Einer der Erfolge der neoliberalen Propaganda besteht darin, dass viele Menschen in unserer Gesellschaft ihre Lebenskonflikte (z.B. Arbeitslosigkeit oder Armut) als ein rein individuelles Problem betrachten und dementsprechend glauben, dass sie etwas falsch gemacht haben oder sich nicht genügend angestrengt haben. Dass diese Sichtweise sich massenhaft in den Köpfen der Menschen einnisten konnte, hängt auch damit zusammen, dass die neoliberale Ideologie quasi „verkleidet“ als unpolitische, rein persönliche Selbstoptimierungsstrategie in Erfolgs-, Glücks- und Motivationsratgebern den Menschen nahegebracht wurde.
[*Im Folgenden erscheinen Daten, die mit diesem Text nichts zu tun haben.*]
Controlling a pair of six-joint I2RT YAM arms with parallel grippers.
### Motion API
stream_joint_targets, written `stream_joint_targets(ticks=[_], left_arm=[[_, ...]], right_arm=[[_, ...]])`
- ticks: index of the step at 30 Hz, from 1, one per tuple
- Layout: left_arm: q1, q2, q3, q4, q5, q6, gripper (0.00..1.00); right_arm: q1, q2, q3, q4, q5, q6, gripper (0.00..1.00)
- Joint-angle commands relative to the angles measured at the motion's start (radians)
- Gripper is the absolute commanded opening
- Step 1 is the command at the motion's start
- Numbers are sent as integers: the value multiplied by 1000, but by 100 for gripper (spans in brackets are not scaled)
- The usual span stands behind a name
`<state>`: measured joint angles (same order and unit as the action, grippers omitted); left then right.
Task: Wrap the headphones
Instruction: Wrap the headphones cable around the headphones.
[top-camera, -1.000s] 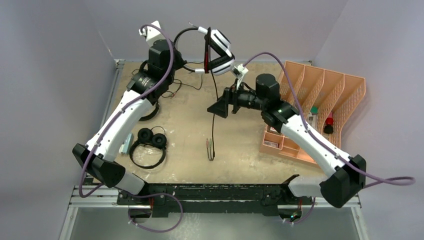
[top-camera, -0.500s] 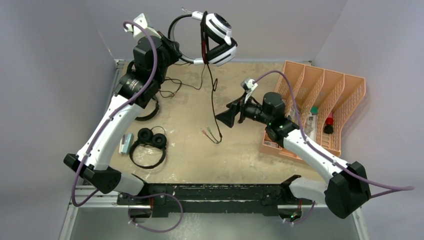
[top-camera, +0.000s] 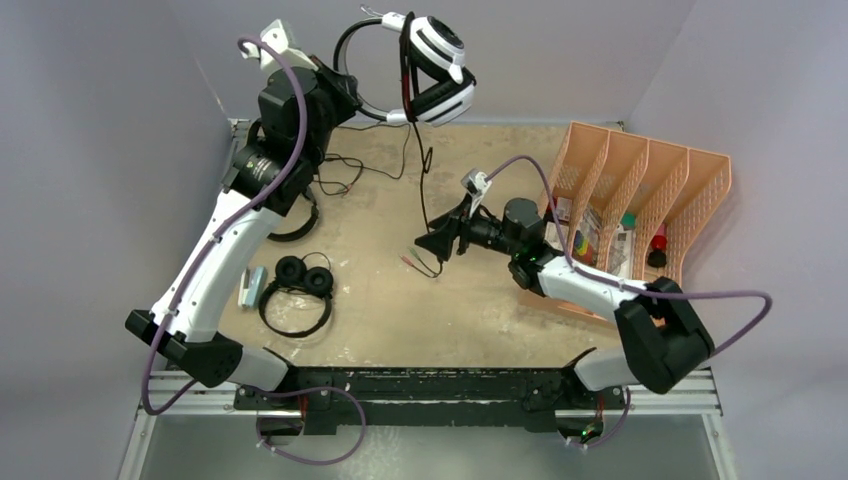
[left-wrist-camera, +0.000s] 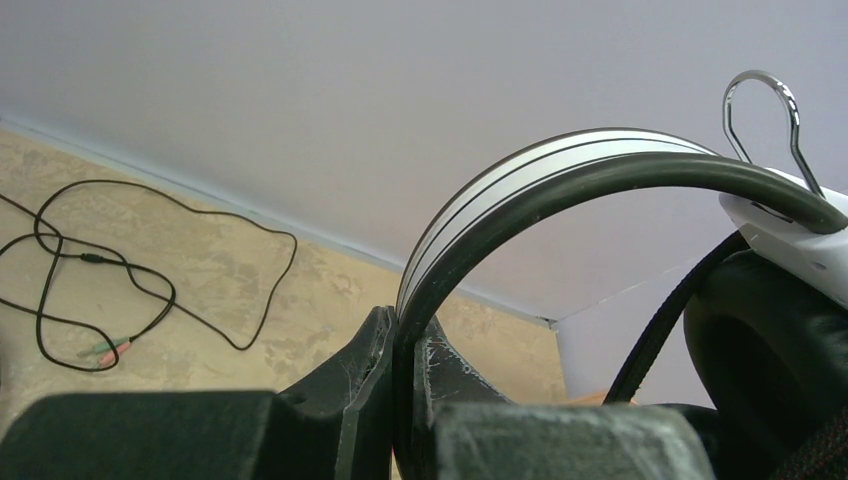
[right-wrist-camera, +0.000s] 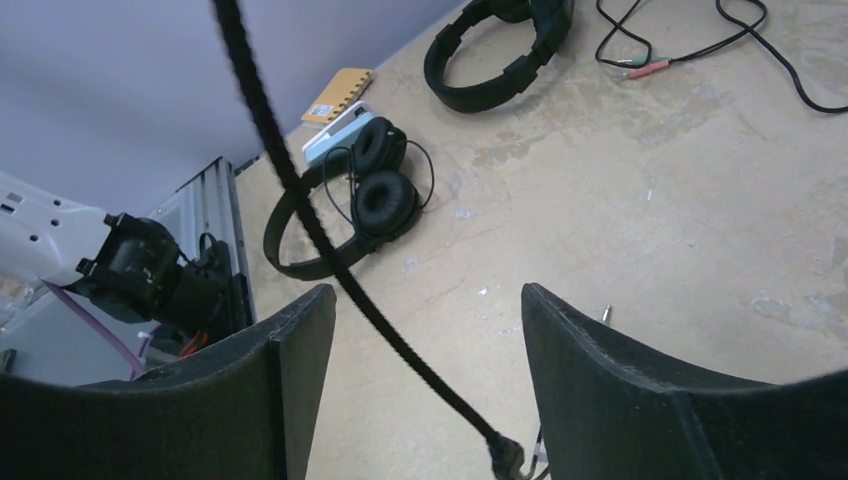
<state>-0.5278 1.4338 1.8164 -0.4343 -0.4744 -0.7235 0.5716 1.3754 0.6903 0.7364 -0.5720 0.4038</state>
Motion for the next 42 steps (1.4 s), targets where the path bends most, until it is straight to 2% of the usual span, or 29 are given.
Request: stream_joint_targets(ticks=[1,3,6,9,12,17,21,24,26,33,36,42], left_arm=[[5,-34,75,145,12,-68,0],[5,-32,78,149,22,-73,0],[5,-32,90,153,43,-75,0],[5,-47,67,200,97,-73,0],[6,-46,59,224,179,-70,0],[6,-118,-9,327,290,-70,0],[6,-183,-68,418,474,-71,0],[6,-218,-87,463,643,-46,0],[6,-248,-108,442,729,1,0],[7,-342,-201,155,941,221,0],[7,-345,-211,-68,873,350,0],[5,-317,-271,-351,491,544,0]], right_arm=[[21,55,-9,251,-15,40,68],[23,92,-11,298,4,59,60],[23,131,-8,292,31,99,36],[14,145,-29,307,64,95,22],[-17,155,-43,301,58,89,1],[-144,154,-53,205,18,117,0],[-239,158,-5,75,3,72,0],[-276,171,86,-108,75,-5,0],[-318,190,142,-186,94,-23,0],[-437,316,338,-340,52,-28,0],[-461,345,422,-419,37,-46,0],[-472,325,561,-578,28,-111,0]])
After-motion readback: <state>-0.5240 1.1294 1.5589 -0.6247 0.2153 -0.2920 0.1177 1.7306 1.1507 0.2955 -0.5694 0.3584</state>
Die Botschaft dabei: Du allein bist der Autor deines Lebens und der Schmied deines Glücks – du musst dich nur genügend anstrengen. In seinem Buch „Wenn die Jagd nach Erfolg das Leben zur Hölle macht“ kritisiert unser Autor Udo Brandes dies und befasst sich unter anderem damit, wie der Zufall den Lebensweg eines Menschen beeinflusst. Im Folgenden ein Auszug aus seinem Buch.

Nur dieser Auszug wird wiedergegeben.